В те дни мы срослись с ней в некое целое – связь наша стала гораздо глубже, чем когда-либо. Странная мягкость ее, обреченной на смерть, моя собственная ласковая забота о ней и растущая нежность к ее слабости и боли, сознание того, что я для нее единственный и любимейший человек, – и, быть может, даже смутное предчувствие того, что от меня еще скрывали, – все это сообщало нашим отношениям непередаваемую теплоту. Все, о чем мы говорили или молчали, было чем-то вроде тихого соприкосновения в самом сокровенном, открывающего возможность такого восприятия и взаимопонимания, какого мы еще никогда не достигали.
Я тогда постоянно чувствовала боль разлуки с Энцио. Вначале я, как и в последний миг нашего расставания, ощущала свою отдаленность от него как любовь, но чаще всего как горящую рану в сердце, как засуху в моих жилах, как пустоту в жизни, а иногда – как головоломную загадку, не дающую покоя моему разуму, которая робко касается тайны всех человеческих чувств и состояний.

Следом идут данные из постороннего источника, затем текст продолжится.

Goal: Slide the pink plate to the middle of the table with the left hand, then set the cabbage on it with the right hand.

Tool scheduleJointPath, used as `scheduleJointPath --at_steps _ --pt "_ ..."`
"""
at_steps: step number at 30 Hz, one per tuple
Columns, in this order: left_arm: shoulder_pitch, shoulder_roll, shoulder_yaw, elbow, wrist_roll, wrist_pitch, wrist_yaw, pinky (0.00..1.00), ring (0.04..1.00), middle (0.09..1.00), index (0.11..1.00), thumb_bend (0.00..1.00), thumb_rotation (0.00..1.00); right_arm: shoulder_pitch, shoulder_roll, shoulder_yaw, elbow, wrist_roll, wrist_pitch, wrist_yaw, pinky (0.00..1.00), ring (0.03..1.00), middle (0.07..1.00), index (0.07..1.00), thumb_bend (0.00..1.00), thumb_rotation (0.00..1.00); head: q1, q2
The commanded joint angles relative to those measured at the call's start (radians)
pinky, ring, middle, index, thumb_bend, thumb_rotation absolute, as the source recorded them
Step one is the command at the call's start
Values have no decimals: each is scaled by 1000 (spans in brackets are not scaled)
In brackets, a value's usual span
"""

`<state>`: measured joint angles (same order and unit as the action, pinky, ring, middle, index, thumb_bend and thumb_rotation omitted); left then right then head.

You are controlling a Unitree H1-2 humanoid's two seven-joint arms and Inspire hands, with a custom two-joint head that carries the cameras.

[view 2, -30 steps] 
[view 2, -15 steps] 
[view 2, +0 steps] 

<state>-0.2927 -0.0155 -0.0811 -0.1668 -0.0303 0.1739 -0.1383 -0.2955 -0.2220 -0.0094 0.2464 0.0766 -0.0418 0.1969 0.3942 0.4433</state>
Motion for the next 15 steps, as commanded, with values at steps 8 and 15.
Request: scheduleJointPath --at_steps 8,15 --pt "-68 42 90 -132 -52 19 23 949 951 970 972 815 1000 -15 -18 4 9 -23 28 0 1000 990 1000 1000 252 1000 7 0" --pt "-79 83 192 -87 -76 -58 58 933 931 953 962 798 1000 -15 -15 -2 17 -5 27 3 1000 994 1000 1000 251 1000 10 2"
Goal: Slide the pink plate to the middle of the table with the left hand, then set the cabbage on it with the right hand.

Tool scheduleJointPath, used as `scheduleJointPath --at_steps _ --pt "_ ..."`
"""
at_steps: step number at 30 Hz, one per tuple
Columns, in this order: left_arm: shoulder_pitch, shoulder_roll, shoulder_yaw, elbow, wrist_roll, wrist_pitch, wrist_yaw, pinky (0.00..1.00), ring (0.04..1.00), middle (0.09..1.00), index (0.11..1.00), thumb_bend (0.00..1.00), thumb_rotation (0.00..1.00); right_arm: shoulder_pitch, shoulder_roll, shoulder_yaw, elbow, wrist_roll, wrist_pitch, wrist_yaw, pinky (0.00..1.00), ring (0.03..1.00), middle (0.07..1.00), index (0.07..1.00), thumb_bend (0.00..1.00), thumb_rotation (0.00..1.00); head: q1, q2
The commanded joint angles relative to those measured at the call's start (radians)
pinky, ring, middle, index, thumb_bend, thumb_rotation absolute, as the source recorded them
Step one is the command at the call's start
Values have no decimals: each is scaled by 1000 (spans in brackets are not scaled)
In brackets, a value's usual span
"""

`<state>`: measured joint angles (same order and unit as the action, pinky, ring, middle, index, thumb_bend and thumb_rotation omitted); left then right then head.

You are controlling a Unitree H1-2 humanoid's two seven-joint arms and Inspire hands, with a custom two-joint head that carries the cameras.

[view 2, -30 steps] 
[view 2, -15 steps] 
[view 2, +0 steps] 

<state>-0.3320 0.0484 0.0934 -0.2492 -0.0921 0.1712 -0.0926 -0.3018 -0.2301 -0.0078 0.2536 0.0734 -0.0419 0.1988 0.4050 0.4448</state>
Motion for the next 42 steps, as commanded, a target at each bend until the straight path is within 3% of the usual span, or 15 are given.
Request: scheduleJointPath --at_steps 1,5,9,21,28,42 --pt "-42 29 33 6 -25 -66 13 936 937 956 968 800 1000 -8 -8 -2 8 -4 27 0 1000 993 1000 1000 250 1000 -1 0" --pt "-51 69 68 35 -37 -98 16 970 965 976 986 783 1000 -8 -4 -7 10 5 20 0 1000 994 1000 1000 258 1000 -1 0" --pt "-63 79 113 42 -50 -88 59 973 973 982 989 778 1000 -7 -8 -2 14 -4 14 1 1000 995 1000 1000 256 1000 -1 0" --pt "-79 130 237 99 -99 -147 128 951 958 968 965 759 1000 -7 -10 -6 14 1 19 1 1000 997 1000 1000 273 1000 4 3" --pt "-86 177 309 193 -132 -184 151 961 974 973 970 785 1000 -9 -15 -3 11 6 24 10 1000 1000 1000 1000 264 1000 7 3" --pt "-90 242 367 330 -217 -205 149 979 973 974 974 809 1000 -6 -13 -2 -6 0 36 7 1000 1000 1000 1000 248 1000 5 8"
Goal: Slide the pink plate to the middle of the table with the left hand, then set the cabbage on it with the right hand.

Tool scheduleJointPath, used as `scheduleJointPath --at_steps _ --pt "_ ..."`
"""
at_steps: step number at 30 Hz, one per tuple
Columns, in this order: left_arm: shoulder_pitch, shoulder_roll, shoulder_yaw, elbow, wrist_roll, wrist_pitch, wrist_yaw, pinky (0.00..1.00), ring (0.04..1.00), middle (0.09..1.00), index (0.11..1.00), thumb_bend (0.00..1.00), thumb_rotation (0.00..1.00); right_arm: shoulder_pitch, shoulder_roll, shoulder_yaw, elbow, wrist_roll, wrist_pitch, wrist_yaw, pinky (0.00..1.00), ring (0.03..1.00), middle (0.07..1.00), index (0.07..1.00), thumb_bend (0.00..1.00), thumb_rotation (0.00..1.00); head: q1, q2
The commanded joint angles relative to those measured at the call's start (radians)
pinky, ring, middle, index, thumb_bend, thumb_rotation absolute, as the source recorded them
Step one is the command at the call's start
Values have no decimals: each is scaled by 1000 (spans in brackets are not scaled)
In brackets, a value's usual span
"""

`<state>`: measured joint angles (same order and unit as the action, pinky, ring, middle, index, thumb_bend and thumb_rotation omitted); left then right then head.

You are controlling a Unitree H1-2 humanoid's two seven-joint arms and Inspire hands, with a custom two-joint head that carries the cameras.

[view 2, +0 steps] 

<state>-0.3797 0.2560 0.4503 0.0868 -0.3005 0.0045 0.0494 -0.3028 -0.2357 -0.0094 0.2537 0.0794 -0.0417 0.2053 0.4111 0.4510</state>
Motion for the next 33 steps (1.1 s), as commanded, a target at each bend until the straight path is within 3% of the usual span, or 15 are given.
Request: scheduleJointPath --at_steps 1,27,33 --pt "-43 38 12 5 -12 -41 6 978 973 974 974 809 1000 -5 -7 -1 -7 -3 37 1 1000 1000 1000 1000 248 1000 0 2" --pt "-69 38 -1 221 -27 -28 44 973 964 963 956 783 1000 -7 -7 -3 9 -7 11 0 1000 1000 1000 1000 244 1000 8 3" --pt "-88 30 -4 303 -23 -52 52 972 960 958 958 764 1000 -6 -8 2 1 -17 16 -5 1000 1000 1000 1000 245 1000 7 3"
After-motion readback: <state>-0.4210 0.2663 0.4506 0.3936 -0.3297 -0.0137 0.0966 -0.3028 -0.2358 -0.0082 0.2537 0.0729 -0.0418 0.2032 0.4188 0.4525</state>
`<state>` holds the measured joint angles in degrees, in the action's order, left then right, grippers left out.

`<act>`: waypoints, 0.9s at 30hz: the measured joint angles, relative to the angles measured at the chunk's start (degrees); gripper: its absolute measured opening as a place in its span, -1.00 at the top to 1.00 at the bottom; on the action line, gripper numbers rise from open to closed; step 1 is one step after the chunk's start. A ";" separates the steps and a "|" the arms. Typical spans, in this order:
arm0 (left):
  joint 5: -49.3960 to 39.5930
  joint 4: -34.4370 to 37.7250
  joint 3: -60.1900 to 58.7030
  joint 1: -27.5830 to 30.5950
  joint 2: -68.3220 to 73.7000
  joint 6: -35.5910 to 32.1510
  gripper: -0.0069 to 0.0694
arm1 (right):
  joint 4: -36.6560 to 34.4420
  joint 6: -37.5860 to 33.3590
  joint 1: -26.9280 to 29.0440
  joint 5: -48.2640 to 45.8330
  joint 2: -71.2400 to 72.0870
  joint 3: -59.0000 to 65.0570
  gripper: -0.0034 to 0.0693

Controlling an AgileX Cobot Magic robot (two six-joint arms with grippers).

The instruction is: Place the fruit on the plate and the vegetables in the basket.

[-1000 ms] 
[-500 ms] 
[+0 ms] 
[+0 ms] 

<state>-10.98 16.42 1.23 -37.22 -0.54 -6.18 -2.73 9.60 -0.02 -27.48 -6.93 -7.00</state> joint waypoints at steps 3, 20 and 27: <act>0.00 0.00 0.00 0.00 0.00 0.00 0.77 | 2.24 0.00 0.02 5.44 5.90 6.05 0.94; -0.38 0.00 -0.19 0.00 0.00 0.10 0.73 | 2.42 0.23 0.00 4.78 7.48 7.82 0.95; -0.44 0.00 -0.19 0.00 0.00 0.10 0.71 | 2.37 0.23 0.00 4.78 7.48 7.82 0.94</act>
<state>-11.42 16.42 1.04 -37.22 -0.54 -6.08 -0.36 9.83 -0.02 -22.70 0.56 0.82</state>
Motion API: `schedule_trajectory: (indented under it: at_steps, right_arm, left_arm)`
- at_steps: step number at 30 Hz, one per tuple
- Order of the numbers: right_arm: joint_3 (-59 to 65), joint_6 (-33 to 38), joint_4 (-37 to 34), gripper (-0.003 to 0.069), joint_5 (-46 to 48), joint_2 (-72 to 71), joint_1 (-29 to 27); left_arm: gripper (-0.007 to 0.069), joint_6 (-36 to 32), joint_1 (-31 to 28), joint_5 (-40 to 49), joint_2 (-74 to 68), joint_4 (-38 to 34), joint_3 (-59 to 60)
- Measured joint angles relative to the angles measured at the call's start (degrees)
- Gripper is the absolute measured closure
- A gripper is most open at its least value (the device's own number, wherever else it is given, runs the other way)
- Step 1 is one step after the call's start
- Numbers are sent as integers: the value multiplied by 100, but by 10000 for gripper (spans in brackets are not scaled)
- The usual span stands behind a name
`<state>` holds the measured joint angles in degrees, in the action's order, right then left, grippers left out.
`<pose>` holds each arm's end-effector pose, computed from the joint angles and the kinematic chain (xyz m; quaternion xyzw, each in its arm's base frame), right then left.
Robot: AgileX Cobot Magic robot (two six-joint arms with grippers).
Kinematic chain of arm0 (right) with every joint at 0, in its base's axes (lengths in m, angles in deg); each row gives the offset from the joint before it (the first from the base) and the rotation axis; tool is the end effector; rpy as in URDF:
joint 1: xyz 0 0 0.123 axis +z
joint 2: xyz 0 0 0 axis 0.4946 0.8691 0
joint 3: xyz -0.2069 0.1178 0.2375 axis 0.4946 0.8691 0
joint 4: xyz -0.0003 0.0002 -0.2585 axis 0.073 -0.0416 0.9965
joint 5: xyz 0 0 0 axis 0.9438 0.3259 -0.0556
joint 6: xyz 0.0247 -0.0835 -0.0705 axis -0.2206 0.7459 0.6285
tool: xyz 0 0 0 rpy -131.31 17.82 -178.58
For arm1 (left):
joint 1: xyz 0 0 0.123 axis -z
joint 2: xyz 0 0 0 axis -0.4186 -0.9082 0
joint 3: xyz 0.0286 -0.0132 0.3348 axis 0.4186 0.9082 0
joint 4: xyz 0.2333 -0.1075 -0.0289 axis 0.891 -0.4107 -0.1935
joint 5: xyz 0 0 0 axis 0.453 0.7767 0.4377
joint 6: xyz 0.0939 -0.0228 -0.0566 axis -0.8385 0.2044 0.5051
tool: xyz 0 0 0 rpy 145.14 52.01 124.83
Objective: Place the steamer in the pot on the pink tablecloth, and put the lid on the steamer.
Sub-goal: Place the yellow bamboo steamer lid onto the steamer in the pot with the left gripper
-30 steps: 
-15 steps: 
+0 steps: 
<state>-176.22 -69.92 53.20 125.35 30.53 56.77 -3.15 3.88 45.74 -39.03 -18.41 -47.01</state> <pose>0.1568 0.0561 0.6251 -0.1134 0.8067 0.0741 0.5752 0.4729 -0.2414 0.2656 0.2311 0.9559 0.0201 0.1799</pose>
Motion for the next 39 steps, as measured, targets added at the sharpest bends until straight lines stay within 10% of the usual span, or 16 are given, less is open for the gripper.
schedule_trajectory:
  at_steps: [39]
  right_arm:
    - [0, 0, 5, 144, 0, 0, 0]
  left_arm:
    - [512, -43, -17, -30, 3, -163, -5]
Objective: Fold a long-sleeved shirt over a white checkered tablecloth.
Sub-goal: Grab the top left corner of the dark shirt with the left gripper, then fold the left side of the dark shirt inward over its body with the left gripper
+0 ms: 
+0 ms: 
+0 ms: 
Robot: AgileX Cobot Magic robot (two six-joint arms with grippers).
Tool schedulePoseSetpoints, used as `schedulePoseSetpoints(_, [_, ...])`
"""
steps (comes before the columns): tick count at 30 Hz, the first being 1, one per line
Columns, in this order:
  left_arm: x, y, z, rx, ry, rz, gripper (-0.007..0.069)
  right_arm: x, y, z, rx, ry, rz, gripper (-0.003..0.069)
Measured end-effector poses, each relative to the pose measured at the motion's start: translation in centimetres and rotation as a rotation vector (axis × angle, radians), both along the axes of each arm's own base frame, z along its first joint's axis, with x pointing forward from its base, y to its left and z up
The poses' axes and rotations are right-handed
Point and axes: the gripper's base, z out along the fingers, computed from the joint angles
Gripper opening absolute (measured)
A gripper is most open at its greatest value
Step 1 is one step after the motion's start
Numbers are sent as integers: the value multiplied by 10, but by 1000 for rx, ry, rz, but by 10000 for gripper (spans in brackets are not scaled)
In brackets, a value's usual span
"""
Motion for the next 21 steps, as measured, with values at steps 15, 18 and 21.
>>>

С бабушкой мы обо всем этом никогда не говорили; она с неукоснительной строгостью избегала произносить имена Энцио и его матери, и все же в ее словах то и дело проявлялось ласковое понимание того, что меня угнетало, – так, будто она приподнимала завесу над чем-то незримым, запрятанным глубоко-глубоко. Как часто мне хотелось в такие минуты поцеловать ей руку! Но я каждый раз останавливала себя из благоговения перед ее собственной судьбой.
Бабушка в эти дни предпринимала непередаваемо трогательные попытки показать мне свои собственные битвы и победы (которые сама она никогда до этого не признавала победами!), чтобы извлечь из них целебный бальзам для облегчения моей тоски по уехавшему другу.
54
Холм на севере Рима, в древние времена «холм садов», где располагались знаменитые сады Лукулла.